With Deadpool & Wolverine uniting on the big screen, ComingSoon selects some of the best team-up movies to watch after the MCU mashup.
Sometimes, a problem can only be fixed by a good old-fashioned team-up. Even for the mightiest warriors, greatest thieves, and seasoned adventurers, there will be obstacles that require the skills of another, whether that be old friends, strangers brought together by circumstance, or just some folks who hate each other but must unite for a greater good.
So here are some of the best team-up movies to get into the team spirit.
Kiss Kiss Bang Bang & The Nice Guys (2005/2016)
Shane Black wrote some of the 90s great team-ups with buddy cops action fare such as Lethal Weapon and The Last Boy Scout, but two of his unorthodox team-ups of this century are the best examples of the formula singing.
Kiss Kiss Bang Bang brought together a pre-Iron Man Robert Downey Jr. and Val Kilmer with glorious back-and-forth banter. A criminal turned accidental actor and a detective acting as a consultant for the movie he’s starring in end up embroiled in a murder mystery.

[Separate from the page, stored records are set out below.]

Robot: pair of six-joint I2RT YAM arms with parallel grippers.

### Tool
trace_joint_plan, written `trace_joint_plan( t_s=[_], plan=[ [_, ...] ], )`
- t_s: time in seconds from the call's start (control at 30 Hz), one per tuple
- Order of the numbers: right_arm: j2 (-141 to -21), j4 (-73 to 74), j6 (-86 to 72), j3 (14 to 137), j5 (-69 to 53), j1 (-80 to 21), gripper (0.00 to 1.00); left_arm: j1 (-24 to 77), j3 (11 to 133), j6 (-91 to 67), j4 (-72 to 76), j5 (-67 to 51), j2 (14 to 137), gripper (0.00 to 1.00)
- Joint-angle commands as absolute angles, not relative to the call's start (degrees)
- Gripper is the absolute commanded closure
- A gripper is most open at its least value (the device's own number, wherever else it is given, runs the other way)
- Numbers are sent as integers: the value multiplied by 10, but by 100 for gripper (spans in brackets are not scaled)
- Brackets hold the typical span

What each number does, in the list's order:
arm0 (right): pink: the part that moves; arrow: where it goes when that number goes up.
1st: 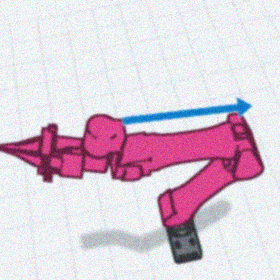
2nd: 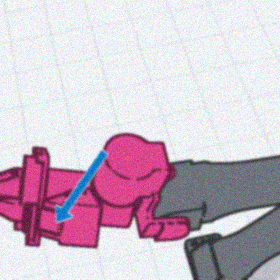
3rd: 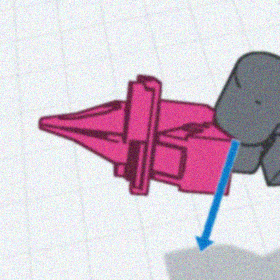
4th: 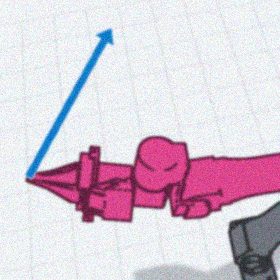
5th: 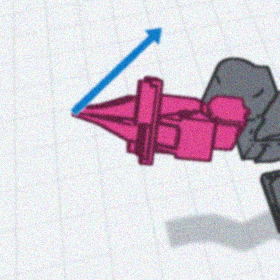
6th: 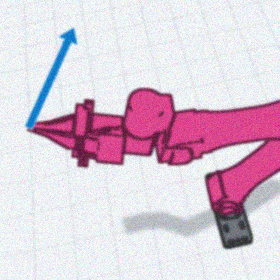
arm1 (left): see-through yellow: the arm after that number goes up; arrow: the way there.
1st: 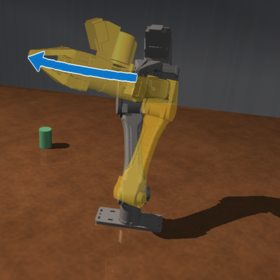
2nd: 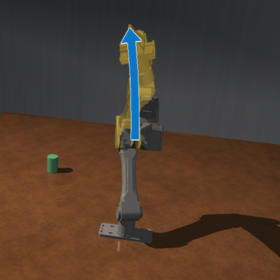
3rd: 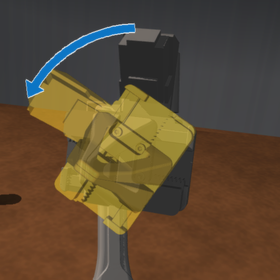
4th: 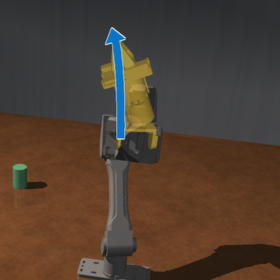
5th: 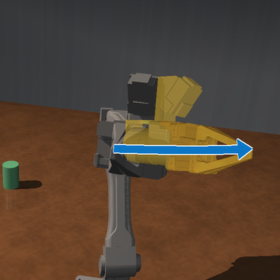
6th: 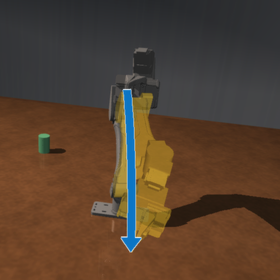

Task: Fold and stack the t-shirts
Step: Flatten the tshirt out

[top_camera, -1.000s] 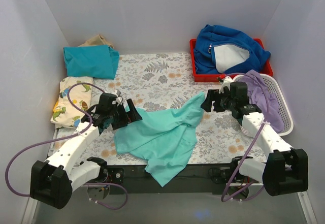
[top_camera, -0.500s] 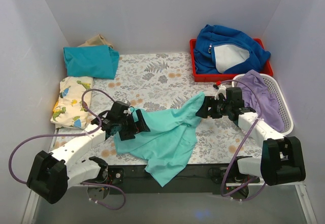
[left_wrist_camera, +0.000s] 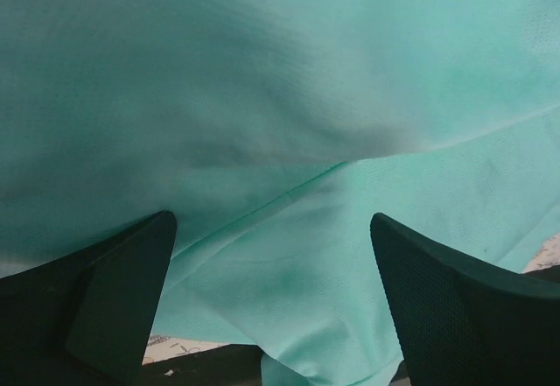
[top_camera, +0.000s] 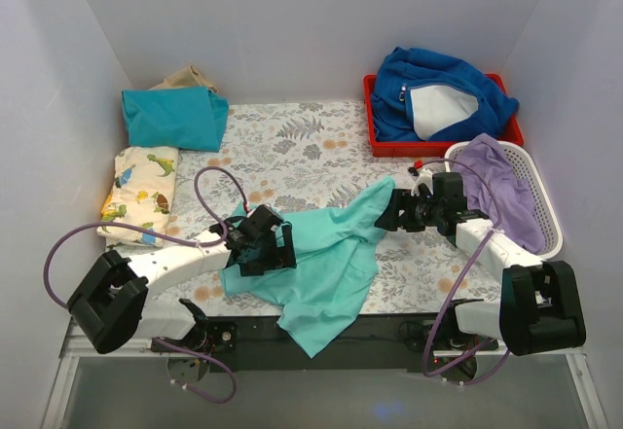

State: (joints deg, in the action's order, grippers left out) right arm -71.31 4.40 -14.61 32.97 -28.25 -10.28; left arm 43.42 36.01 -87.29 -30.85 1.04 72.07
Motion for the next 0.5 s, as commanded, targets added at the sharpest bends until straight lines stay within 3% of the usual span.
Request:
trace_joint_plan(
  t_s=[0.0, 0.07, 0.17, 0.3, 0.37, 0.43, 0.47],
  plan=[
    [-708, 26, -141, 328, -282, -104, 26, 459, 371, -874, -315, 97, 749, 8],
    [-707, 25, -140, 327, -283, -104, 27, 461, 373, -875, -314, 107, 759, 15],
    [-709, 25, -138, 328, -283, -105, 32, 464, 377, -873, -315, 113, 759, 48],
    [-711, 17, -138, 326, -284, -104, 49, 468, 374, -870, -321, 113, 748, 90],
    [-714, 9, -139, 325, -284, -105, 56, 468, 374, -868, -323, 115, 745, 96],
    [-719, 6, -139, 326, -286, -105, 72, 468, 375, -867, -328, 116, 740, 100],
    [-722, 5, -139, 328, -291, -105, 87, 468, 378, -867, -333, 118, 738, 100]
  ],
)
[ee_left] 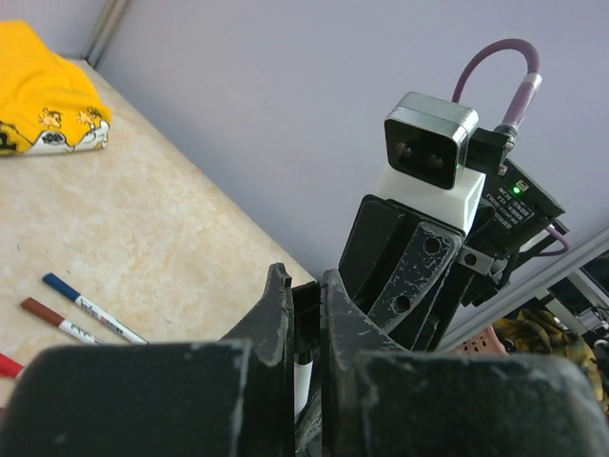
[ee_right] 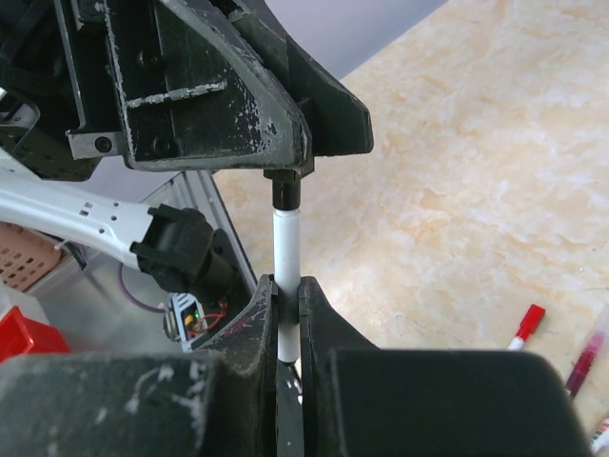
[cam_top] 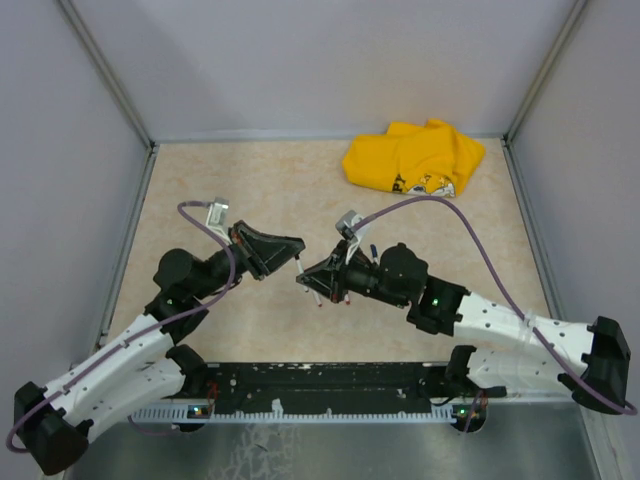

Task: Insert the pens into the pen caps
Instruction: Press the pen cap onto the pen.

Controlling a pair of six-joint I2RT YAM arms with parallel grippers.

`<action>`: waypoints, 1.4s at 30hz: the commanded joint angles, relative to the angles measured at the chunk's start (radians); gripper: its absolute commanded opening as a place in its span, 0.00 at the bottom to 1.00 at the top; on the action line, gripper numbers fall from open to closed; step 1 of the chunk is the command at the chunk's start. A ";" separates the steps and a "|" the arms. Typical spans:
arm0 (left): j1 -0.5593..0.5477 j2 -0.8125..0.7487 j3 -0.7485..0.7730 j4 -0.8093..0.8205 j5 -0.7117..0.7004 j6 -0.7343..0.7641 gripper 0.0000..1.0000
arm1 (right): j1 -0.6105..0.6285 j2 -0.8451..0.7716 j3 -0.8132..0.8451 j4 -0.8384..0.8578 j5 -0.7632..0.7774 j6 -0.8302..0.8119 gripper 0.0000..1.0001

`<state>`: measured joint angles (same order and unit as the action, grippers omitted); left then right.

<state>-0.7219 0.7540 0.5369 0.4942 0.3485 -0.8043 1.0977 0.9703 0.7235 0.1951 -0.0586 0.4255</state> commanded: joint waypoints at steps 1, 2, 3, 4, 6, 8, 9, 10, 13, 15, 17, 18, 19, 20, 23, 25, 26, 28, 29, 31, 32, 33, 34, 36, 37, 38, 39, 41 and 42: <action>-0.019 0.006 0.006 -0.055 0.122 0.027 0.00 | -0.018 0.008 0.135 0.093 0.156 -0.044 0.00; -0.019 0.006 0.006 -0.059 0.123 0.035 0.00 | -0.024 0.008 0.139 0.097 0.162 -0.036 0.00; -0.019 0.005 0.008 -0.064 0.125 0.043 0.00 | -0.030 0.008 0.146 0.098 0.167 -0.027 0.00; -0.019 0.007 0.012 -0.073 0.127 0.055 0.00 | -0.034 0.010 0.154 0.093 0.168 -0.019 0.00; -0.019 0.011 0.025 -0.100 0.133 0.082 0.00 | -0.040 0.015 0.179 0.071 0.170 -0.010 0.00; -0.019 0.016 0.038 -0.130 0.139 0.108 0.00 | -0.043 0.022 0.204 0.042 0.170 -0.010 0.00; -0.019 0.017 0.042 -0.139 0.142 0.116 0.00 | -0.044 0.026 0.215 0.031 0.169 -0.011 0.00; -0.019 0.018 0.043 -0.142 0.145 0.120 0.00 | -0.045 0.029 0.225 0.024 0.170 -0.012 0.00; -0.019 0.022 0.039 -0.136 0.159 0.119 0.00 | -0.052 0.035 0.240 0.023 0.170 -0.016 0.00; -0.019 0.025 0.037 -0.135 0.171 0.117 0.00 | -0.055 0.040 0.249 0.029 0.175 -0.019 0.00; -0.019 0.027 0.035 -0.140 0.178 0.121 0.00 | -0.061 0.042 0.261 0.038 0.179 -0.022 0.00; -0.019 0.027 0.035 -0.145 0.180 0.124 0.00 | -0.064 0.043 0.267 0.042 0.179 -0.023 0.00; -0.019 0.027 0.034 -0.149 0.179 0.126 0.00 | -0.068 0.044 0.277 0.044 0.180 -0.027 0.00; -0.019 0.024 0.031 -0.152 0.177 0.126 0.00 | -0.070 0.045 0.287 0.046 0.182 -0.030 0.00; -0.020 0.021 0.024 -0.145 0.180 0.116 0.00 | -0.073 0.048 0.314 0.063 0.194 -0.045 0.00; -0.020 0.022 0.021 -0.138 0.186 0.109 0.00 | -0.077 0.051 0.328 0.084 0.204 -0.055 0.00; -0.021 0.025 0.020 -0.136 0.186 0.108 0.00 | -0.078 0.053 0.339 0.093 0.210 -0.060 0.00; -0.021 0.027 0.020 -0.139 0.190 0.108 0.00 | -0.082 0.061 0.363 0.104 0.212 -0.072 0.00; -0.022 0.029 0.019 -0.142 0.190 0.111 0.00 | -0.083 0.066 0.380 0.104 0.212 -0.079 0.00; -0.022 0.030 0.020 -0.153 0.189 0.118 0.00 | -0.086 0.080 0.425 0.090 0.208 -0.094 0.00; -0.022 0.030 0.021 -0.159 0.190 0.121 0.00 | -0.087 0.087 0.449 0.079 0.208 -0.103 0.00; -0.022 0.030 0.023 -0.170 0.192 0.125 0.00 | -0.089 0.094 0.473 0.069 0.208 -0.112 0.00; -0.022 0.030 0.024 -0.177 0.192 0.127 0.00 | -0.090 0.101 0.497 0.060 0.210 -0.118 0.00; -0.022 0.026 0.025 -0.187 0.193 0.131 0.00 | -0.092 0.113 0.535 0.049 0.215 -0.127 0.00; -0.022 0.025 0.024 -0.191 0.192 0.132 0.00 | -0.094 0.119 0.556 0.050 0.217 -0.131 0.00; -0.022 0.024 0.023 -0.193 0.192 0.131 0.00 | -0.094 0.125 0.571 0.049 0.220 -0.136 0.00; -0.023 0.026 0.022 -0.195 0.194 0.132 0.00 | -0.094 0.130 0.587 0.049 0.224 -0.140 0.00; -0.024 0.025 0.020 -0.204 0.200 0.134 0.00 | -0.096 0.142 0.621 0.045 0.226 -0.154 0.00; -0.024 0.025 0.020 -0.210 0.199 0.137 0.00 | -0.097 0.148 0.638 0.043 0.229 -0.160 0.00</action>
<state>-0.7010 0.7647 0.6132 0.5270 0.3016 -0.6601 1.0748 1.1320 1.1419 -0.2024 -0.0288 0.2886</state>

In a different context, Black pulled off a similar trick over a decade later with The Nice Guys. Ryan Gosling and Russell Crowe star as a fumbling private detecive and a grizzled enforcer for hire unite to solve a conspiracy in 70s Los Angeles.
Hot Fuzz (2007)
By the time Hot Fuzz came around, Simon Pegg and Nick Frost were well established as a winning pair in Edgar Wright’s Spaced and Shaun of the Dead. Sio it was unsurprising that they shone in a homage to the buddy cop movie.
Supercop Nicholas Angel ends up serving the seemingly dull rural village of Sandford and is partnered with the idiotic manchild Danny Butterman. The quiet life doesn’t last, however, as a dark conspiracy lies at the heart of Sandford.

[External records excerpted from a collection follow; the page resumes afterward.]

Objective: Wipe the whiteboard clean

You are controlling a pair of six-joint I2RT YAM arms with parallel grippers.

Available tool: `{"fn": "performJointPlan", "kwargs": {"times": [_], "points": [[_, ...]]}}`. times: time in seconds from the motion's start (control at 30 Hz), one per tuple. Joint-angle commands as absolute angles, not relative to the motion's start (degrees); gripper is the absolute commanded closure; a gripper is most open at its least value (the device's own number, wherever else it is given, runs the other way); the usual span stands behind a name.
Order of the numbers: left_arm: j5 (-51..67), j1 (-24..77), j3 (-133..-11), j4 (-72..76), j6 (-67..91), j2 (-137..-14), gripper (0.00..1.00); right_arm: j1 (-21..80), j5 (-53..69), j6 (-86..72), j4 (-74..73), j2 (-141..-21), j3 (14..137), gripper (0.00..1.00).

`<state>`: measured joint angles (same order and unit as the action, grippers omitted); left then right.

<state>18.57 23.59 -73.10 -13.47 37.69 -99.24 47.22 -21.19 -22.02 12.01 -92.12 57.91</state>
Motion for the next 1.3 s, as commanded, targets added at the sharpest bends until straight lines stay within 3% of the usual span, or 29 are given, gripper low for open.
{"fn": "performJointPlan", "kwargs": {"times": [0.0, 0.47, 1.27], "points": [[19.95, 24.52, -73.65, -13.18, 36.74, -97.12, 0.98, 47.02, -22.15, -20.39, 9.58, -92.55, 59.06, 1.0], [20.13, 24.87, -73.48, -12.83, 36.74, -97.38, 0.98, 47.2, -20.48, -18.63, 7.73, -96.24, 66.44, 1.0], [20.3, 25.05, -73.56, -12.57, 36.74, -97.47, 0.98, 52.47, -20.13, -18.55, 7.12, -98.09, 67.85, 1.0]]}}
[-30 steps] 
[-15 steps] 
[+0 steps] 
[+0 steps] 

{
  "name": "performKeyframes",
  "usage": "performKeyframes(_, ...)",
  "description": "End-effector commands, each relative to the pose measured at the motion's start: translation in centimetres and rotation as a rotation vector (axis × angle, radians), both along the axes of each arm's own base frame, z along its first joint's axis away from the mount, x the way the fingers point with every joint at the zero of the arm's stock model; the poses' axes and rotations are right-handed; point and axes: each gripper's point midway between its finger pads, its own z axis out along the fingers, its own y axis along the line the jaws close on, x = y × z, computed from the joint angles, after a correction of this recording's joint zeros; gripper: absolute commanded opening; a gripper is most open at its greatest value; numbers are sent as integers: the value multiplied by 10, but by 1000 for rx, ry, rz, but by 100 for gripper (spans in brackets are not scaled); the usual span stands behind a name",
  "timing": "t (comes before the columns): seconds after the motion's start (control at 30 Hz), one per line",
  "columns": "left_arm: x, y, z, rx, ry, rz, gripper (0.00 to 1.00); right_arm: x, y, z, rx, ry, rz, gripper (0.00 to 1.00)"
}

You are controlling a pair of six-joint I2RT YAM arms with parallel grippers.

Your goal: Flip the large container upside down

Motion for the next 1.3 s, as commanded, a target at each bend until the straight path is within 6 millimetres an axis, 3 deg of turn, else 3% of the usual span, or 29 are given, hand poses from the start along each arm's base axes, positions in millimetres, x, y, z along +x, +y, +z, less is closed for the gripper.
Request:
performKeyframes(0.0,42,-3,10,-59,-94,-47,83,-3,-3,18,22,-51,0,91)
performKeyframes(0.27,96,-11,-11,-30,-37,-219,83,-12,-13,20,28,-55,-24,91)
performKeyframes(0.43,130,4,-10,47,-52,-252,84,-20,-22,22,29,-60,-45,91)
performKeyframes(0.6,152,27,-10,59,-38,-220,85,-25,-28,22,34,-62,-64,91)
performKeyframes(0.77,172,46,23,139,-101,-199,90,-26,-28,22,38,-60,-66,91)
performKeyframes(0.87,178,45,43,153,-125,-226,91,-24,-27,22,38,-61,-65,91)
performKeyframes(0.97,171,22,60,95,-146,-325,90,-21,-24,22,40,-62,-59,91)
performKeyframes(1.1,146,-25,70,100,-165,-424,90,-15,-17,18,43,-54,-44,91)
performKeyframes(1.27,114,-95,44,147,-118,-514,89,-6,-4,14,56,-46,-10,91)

While Angel and Butterman’s central team-up is a joy to watch unfold, the finale really adds to it. It sees them join forces with the other local police officers who had been skeptical of the supposed conspiracy in Sandford to take down the corrupt officials.
Ocean’s Eleven (2001)
When a con is too big for just one con man, what could be better than assembling a superstar team that features George Clooney, Brad Pitt, Matt Damon, Carl Reiner, Julia Roberts, and more?
That’s what Steven Soderbergh did in 2001’s Ocean’s Eleven, a remake of the 1960 Rat Pack heist movie. The superteam conspires to rob three Las Vegas casinos of $150 million and ride off into the sunset.

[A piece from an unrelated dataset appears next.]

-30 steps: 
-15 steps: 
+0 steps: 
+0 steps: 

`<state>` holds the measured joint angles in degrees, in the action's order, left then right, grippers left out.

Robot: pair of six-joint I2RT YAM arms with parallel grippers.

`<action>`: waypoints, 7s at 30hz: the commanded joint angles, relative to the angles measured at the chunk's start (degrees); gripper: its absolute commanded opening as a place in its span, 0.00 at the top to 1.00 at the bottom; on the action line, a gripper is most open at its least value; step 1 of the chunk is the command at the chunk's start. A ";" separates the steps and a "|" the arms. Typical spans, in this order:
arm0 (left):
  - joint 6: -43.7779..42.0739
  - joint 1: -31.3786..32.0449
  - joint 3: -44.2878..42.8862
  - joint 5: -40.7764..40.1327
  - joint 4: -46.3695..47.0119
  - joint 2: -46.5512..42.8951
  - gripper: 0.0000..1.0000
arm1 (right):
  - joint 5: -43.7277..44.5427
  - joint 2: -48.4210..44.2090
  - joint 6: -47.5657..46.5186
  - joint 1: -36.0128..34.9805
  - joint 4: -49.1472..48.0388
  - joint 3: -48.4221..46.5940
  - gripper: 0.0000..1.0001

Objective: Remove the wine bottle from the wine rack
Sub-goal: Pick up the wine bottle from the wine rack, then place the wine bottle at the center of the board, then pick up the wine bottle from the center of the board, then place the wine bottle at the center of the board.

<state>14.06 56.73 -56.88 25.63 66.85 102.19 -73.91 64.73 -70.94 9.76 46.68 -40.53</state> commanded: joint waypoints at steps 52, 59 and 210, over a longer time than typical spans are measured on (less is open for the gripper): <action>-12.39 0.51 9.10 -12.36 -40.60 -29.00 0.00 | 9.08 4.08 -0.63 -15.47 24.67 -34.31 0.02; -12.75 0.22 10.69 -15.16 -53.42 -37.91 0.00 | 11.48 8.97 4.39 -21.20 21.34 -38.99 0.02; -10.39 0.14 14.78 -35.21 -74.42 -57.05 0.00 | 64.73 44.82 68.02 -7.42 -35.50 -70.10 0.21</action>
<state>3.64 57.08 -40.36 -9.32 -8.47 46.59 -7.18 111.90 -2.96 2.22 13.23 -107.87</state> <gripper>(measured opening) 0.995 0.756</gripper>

The Lord of the Rings: The Fellowship of the Ring (2001)
The other ensemble to dominate the early 2000s. The highly-anticipated live-action adaptation of J.R.R. Tolkien’s The Lord of the Rings begins with one of cinema’s most iconic team-ups. The Fellowship of the Ring sees men, dwarves, elves, hobbits, and a wizard joining forces to rid the world of a great evil by chucking a powerful ring into a volcano.
The group’s journey shows the hardships of conflciting ideals uniting for a greater good, and every member leaves a meaningful impression by the story’s end.
Avengers: Endgame (2019)
Superhero movies are punctuated by team-ups, and there are plenty of good examples to choose from. However, the biggest example is undeniably the turning of the tide in Avengers: Endgame.
A group of heroes existing in their own corners of the Marvel Cinematic Universe come together to undo the great terrible thing perpetrated by Thanos. Then, the biggest team-up to date brings every surviving hero together to take on Thanos and his forces in a final battle to settle everything.
Seven Samurai (1954)
The oft-copied epic by Akira Kurosawa is still a great example of strangers uniting to fight a common foe. You can feel its presence in plenty of films on this list in fact.
A lone samurai accepts a village’s request for protection from a group of bandits. The samurai then seeks out six others to help teach the villagers how to fight back. After two hours or so of setting up the pieces, the payoff brings it all together for an epic faceoff with the bandits.
Godzilla X Kong (2024)
I could have picked any number of Godzilla movies for this slot. But the team-up of the radioactive monster and the greatest of all apes towards the end of Adam Wingard’s Godzilla x Kong is ridiculous but oh-so-satisfying.
Whatever the movie might do wrong, the begrudging joining of forces between the titanic rivals was always going to be fun. The addition of a third teammate in the climax makes it even sweeter as they unite to smash fresh foes.
Who Framed Roger Rabbit (1988)
Before I even saw Deadpool & Wolverine, Who Framed Roger Rabbit was the movie it reminded me of the most in terms of dynamic.
A troubled, grizzled veteran is paired with a living cartoon character as they battle sinister forces from different worlds as meta winks and nods flow past your eyes. Could be describing either, right?
Who Framed Roger Rabbit is a hell of a benchmark to beat, though. Its live-action lunacy is still a treat to this day, and when compared to other hybrid efforts such as Space Jam, it’s in a class of its own.